WORK TASK ▸
Repeat the listing that follows without a single change.

++++ DATA BLOCK ++++

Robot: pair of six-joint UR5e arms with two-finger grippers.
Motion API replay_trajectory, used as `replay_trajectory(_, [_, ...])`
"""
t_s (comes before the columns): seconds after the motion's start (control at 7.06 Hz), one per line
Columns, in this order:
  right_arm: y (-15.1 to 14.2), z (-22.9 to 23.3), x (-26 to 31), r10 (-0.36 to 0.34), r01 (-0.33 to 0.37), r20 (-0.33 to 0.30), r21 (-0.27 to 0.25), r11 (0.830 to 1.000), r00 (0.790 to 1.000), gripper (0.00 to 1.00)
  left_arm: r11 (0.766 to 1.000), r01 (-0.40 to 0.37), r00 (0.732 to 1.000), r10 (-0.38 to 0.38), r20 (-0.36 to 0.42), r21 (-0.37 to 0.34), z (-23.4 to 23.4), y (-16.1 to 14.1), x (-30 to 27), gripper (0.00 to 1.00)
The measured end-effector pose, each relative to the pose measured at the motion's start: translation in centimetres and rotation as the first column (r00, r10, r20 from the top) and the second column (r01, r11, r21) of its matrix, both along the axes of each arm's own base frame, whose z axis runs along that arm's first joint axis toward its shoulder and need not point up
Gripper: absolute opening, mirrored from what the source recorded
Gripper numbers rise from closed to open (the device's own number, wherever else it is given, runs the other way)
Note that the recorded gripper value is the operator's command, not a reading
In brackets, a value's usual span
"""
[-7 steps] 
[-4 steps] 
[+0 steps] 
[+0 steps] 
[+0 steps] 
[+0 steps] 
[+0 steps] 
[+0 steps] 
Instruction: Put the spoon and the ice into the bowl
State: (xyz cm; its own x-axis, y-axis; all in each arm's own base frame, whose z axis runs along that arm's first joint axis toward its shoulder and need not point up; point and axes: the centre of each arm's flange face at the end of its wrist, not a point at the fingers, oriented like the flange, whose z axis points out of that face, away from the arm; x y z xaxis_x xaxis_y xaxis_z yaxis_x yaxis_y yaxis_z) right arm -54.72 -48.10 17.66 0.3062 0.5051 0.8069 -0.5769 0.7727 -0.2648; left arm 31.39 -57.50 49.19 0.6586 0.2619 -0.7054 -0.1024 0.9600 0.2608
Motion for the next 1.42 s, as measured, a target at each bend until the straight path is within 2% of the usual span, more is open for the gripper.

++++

PROBLEM SOLUTION ▸
Robot: pair of six-joint UR5e arms with two-finger grippers.
Motion API replay_trajectory, used as `replay_trajectory(_, [_, ...])`
"""
t_s (comes before the columns): seconds after the motion's start (control at 7.06 Hz), one per line
Columns, in this order:
  right_arm: y (-15.1 to 14.2), z (-22.9 to 23.3), x (-26 to 31), r10 (-0.36 to 0.34), r01 (-0.33 to 0.37), r20 (-0.33 to 0.30), r21 (-0.27 to 0.25), r11 (0.830 to 1.000), r00 (0.790 to 1.000), gripper (0.00 to 1.00)
  left_arm: r11 (0.766 to 1.000), r01 (-0.40 to 0.37), r00 (0.732 to 1.000), r10 (-0.38 to 0.38), r20 (-0.36 to 0.42), r21 (-0.37 to 0.34), z (-23.4 to 23.4), y (-16.1 to 14.1), x (-30 to 27), gripper (0.00 to 1.00)
The measured end-effector pose, each relative to the pose measured at the motion's start: translation in centimetres and rotation as the first column (r00, r10, r20 from the top) and the second column (r01, r11, r21) of its matrix, both along the axes of each arm's own base frame, whose z axis runs along that arm's first joint axis toward its shoulder and need not point up
Gripper: absolute opening, mirrored from what the source recorded
Gripper numbers rise from closed to open (the device's own number, wherever else it is given, runs the other way)
Note that the recorded gripper value is the operator's command, not a reading
In brackets, a value's usual span
"""
[-7 steps] 
[-4 steps] 
[+0 steps] 
[+0 steps] 
[+0 steps] 
[+0 steps] 
[+0 steps] 
[+0 steps] 
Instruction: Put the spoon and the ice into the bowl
State: (xyz cm; its own x-axis, y-axis; all in each arm's own base frame, whose z axis runs along that arm's first joint axis toward its shoulder and need not point up; point and axes: the centre of each arm's flange face at the end of its wrist, not a point at the fingers, oriented like the flange, whose z axis points out of that face, away from the arm; x y z xaxis_x xaxis_y xaxis_z yaxis_x yaxis_y yaxis_z) right arm -54.72 -48.10 17.66 0.3062 0.5051 0.8069 -0.5769 0.7727 -0.2648; left arm 31.39 -57.50 49.19 0.6586 0.2619 -0.7054 -0.1024 0.9600 0.2608
Motion for the next 1.42 s, as measured, a target at each bend until the straight path is within 2% of the usual span, more is open for the gripper.

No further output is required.